Mr Martin became finance minister in 1993 after Canada’s Liberal party, led by Jean Chrétien, ousted the Conservatives in a general election. The federal deficit was running at more than 8 per cent of gross domestic product while the national debt had climbed to 70 per cent of output. With 36 cents of every tax dollar earmarked for interest payments, members of parliament were under growing pressure to rein in the deficit.
Wide public consultation played a critical part in his ability to push through budget cuts, Mr Martin says. He spent most of 1994 criss-crossing the country, bringing business executives and administrators to meetings with union leaders and teachers with education administrators.
“Everybody would be there saying: ‘You’ve got to cut the other person’,” Mr Martin recalls. “They understood that it wouldn’t be easy.” Events beyond Canada’s borders helped.
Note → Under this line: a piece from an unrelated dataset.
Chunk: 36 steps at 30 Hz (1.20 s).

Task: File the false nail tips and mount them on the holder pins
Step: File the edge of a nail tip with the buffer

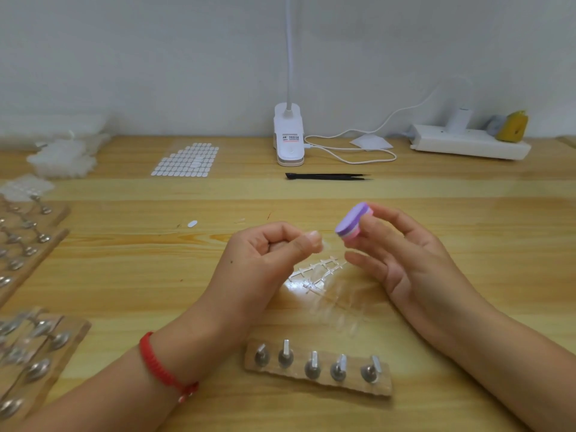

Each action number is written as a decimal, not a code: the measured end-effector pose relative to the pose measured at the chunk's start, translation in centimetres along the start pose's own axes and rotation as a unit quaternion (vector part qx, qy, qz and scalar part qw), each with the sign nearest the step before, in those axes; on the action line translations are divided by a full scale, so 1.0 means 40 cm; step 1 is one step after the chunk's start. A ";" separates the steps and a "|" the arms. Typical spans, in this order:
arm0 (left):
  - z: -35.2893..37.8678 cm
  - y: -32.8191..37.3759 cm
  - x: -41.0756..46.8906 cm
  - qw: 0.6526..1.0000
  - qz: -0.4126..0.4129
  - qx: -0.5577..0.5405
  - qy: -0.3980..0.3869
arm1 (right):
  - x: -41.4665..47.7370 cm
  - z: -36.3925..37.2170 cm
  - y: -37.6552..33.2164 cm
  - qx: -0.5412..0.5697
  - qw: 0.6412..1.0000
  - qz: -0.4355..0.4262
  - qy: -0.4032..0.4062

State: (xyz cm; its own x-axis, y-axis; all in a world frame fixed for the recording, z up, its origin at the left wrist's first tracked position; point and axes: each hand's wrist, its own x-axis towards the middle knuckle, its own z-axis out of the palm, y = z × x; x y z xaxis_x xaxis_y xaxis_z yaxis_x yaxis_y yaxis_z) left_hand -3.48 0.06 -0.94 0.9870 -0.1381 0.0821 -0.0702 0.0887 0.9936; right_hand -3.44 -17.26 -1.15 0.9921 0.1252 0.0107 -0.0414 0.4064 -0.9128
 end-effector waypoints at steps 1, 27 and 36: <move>-0.001 -0.001 0.001 1.000 -0.004 -0.007 0.006 | 0.000 -0.002 0.000 -0.002 1.000 0.000 -0.002; -0.003 -0.007 0.001 1.000 0.012 0.009 -0.010 | -0.011 0.013 0.005 -0.108 0.991 -0.017 -0.073; 0.001 -0.004 -0.001 0.999 0.018 0.037 -0.026 | -0.005 0.006 0.002 -0.051 0.998 -0.023 -0.023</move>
State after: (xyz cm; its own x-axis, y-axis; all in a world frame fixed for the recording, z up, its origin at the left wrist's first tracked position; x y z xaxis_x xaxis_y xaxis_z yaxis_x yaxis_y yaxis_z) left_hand -3.52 0.01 -1.10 0.9751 -0.1868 0.1194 -0.1174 0.0216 0.9928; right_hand -3.66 -17.04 -1.12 0.9861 0.1508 0.0698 0.0184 0.3183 -0.9478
The Mexican debt crisis broke just two months before Mr Martin was due to deliver his belt-tightening budget in early 1995. Canadians were jolted by a much-quoted Wall Street Journal editorial that described the Canadian dollar as the northern peso.
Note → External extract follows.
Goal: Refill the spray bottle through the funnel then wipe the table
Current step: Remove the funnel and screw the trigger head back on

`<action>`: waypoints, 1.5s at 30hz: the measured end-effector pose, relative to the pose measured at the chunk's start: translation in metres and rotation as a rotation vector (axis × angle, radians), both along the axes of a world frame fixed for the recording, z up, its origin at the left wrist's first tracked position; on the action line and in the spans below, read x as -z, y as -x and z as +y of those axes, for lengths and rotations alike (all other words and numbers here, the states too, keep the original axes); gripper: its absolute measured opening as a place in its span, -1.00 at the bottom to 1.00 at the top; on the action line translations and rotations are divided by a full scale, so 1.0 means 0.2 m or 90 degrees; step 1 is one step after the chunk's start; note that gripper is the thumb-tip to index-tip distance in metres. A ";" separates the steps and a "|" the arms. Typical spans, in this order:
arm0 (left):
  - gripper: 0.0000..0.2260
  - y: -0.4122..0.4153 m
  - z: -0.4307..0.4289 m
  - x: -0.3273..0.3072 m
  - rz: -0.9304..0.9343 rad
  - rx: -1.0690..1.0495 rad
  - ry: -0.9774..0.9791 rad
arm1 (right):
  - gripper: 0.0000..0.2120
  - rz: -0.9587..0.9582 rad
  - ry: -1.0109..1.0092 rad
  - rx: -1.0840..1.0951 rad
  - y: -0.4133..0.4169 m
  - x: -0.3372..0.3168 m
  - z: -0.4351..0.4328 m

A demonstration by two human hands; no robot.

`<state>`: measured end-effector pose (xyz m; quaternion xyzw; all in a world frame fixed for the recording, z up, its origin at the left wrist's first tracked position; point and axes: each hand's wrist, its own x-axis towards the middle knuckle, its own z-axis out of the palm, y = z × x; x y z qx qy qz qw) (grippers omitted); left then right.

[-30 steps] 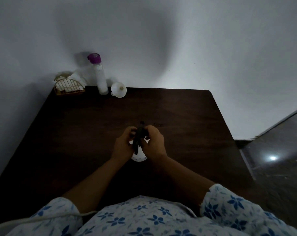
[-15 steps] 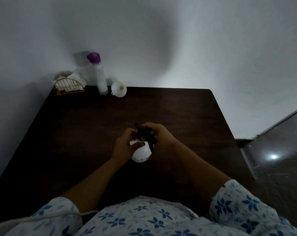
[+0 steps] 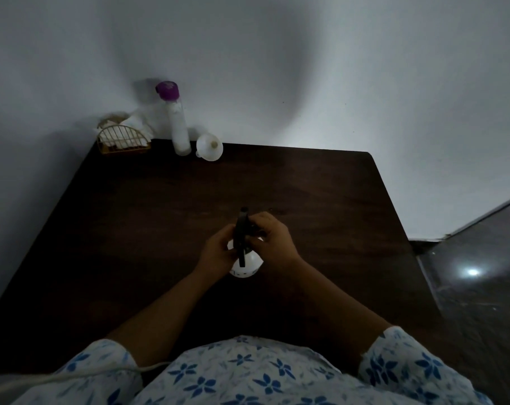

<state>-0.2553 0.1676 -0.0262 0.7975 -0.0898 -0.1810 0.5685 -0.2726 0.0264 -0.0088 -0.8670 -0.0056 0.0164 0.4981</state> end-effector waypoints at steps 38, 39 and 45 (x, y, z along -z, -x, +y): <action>-0.72 -0.02 0.02 -0.01 -0.042 0.018 -0.001 | -0.71 -0.035 0.049 0.190 -0.01 0.06 0.13; -0.72 -0.02 0.02 -0.01 -0.036 0.018 -0.001 | -0.68 -0.033 0.062 0.185 -0.02 0.07 0.14; -0.75 -0.03 0.03 -0.01 -0.003 0.037 -0.010 | -0.59 0.015 0.004 0.067 0.02 0.02 0.02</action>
“People were really quite scared that we were on the precipice of a crisis,” recalls Don Drummond, the finance department’s budget chief at the time and recently retired chief economist at Toronto-Dominion Bank. “By 1995 the public was not only ready for it, but egging the government on,” Mr Drummond says.
Mr Martin decided on budget cuts by going through a list of government departments with Mr Drummond and David Dodge, the finance department’s senior civil servant who went on to become governor of the Bank of Canada. The 1995 budget trimmed departmental operating budgets by about 5 per cent. Cuts to grants and subsidies went far deeper. Some non-profit groups saw their budgets virtually wiped out.
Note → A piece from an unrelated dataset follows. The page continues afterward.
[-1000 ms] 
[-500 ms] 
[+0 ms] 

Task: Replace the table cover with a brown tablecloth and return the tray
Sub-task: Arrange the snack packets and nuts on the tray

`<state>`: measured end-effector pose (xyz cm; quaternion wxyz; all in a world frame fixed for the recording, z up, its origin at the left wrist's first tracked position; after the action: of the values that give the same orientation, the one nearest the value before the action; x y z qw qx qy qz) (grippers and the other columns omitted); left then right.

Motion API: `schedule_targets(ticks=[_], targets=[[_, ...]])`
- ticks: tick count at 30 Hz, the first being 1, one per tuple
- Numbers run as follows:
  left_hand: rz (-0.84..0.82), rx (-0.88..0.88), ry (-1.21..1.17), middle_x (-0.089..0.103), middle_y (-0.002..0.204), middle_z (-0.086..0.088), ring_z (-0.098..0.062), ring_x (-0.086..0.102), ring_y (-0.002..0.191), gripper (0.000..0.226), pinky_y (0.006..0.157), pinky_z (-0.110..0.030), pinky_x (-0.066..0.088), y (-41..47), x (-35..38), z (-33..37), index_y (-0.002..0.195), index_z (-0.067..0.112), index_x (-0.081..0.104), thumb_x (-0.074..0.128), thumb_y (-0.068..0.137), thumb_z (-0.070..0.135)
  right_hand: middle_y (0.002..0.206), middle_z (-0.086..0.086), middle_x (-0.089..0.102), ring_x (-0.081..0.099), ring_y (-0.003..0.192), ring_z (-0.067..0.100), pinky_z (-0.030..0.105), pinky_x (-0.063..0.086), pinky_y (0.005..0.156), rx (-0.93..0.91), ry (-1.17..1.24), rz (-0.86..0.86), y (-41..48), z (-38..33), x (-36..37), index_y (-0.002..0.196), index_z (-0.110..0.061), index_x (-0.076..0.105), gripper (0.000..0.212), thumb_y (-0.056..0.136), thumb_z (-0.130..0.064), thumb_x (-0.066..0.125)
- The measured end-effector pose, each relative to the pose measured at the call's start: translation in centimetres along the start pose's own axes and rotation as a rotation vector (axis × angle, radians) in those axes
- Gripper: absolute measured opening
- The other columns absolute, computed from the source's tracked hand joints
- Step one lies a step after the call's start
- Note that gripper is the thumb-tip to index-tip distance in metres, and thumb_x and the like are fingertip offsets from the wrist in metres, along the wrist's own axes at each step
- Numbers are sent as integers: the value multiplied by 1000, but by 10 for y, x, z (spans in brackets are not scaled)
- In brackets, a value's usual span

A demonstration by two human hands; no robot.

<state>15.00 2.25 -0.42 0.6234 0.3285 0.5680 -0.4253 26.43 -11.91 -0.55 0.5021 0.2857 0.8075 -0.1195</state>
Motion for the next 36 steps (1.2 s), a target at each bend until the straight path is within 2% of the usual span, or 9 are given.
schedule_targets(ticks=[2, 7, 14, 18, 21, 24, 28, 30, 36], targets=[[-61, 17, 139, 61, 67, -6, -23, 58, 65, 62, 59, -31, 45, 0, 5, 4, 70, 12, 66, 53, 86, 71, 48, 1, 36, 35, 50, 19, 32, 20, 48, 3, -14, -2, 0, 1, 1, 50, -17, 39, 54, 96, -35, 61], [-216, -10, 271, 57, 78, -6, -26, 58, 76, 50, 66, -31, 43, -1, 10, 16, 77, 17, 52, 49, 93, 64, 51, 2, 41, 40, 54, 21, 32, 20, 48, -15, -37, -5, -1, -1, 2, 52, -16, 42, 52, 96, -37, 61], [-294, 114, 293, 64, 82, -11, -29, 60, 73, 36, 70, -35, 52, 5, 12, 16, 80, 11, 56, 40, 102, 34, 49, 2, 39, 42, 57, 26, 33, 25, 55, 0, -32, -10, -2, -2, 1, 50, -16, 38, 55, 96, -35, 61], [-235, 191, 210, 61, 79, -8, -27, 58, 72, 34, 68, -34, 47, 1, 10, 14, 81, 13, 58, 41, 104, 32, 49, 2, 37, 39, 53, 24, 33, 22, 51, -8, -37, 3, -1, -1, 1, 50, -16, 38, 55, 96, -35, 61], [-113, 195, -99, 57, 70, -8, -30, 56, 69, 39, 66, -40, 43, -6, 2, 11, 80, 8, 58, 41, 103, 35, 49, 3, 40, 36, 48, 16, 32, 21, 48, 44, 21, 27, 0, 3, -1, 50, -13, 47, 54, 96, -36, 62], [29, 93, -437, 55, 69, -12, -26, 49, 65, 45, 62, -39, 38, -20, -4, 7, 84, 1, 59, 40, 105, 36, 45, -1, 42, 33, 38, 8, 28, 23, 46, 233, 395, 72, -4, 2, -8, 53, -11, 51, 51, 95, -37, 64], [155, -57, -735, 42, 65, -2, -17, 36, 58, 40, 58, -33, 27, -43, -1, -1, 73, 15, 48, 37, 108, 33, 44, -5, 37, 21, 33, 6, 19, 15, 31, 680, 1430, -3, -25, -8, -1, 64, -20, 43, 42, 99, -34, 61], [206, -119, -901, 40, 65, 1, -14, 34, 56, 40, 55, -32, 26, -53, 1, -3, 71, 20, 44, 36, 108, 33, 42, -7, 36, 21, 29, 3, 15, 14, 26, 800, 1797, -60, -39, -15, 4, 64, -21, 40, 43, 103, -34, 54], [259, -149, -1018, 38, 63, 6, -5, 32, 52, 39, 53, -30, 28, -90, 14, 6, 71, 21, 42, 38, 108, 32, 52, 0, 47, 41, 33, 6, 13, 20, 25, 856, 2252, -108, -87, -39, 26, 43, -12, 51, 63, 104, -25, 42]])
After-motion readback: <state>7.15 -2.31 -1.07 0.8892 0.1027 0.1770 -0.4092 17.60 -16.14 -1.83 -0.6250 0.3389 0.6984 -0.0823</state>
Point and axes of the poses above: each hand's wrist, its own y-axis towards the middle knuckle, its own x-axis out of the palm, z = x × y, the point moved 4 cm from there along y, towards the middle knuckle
“I would say: ‘Department of energy, how much can we cut and still maintain our priorities?’ They would say ‘35 per cent’, so I would write down 35 per cent,” Mr Martin says. “I was accused of being arbitrary and unreasonable. And I was. But if you spend five years doing this and engage in process, you’ll be nickelled and dimed to death. “At the end of it, we still hadn’t met our target, so we sat down and we did it again...”
Helped by low interest rates, a rebounding global economy and a falling Canadian dollar, Mr Martin balanced the books within three years. But the discipline did not last. The Liberal government and its Conservative successor, which took office in 2006, “saw unanticipated surpluses, and kept spending them”, Mr Drummond says.
What makes the USA so painfully pathetic nowadays is its inability to make sacrifices for the common good. If Bush told Americans that their patriotic duty after 9/11 was to go shopping, then Obama has effectively told them to go shopping some more. Essentially, that's what Tim Geithner told the G20. It's always someone else's fault in the blame-free, self-indulgent culture Americans have made their own--China's manipulation, Germany's export orientation, and so forth. Collectively, have they ever considered that accumulating $13 trillion in debt was somehow their fault?
Bottom line: if you want to run your country into the ground, feel free to follow the US example--American exceptionalism nowadays is that America is exceptionally bad. It seems to me that the key to getting things in reasonable shape in the world economy is not to indulge these overindebted, overweight, and overstimulated people but to put them in their place.
In the meantime, they (and we) can reflect on the Canadian example of enlightened politics. Unlike the primitive American scene where Democrats are unwilling to make cuts to social expenditures and bicker endlessly with Republicans who are averse to raising revenues, Canada's leaders patiently explained to key constituencies why cuts were required for the sake of all. If you are reasonable and adopt an understanding, patient attitude towards your constituents instead of engaging in the brainless brand of combative American politics, people are more likely to listen.
Oh Canada, you put America to shame. Then again, it's not so difficult to do nowadays, is it?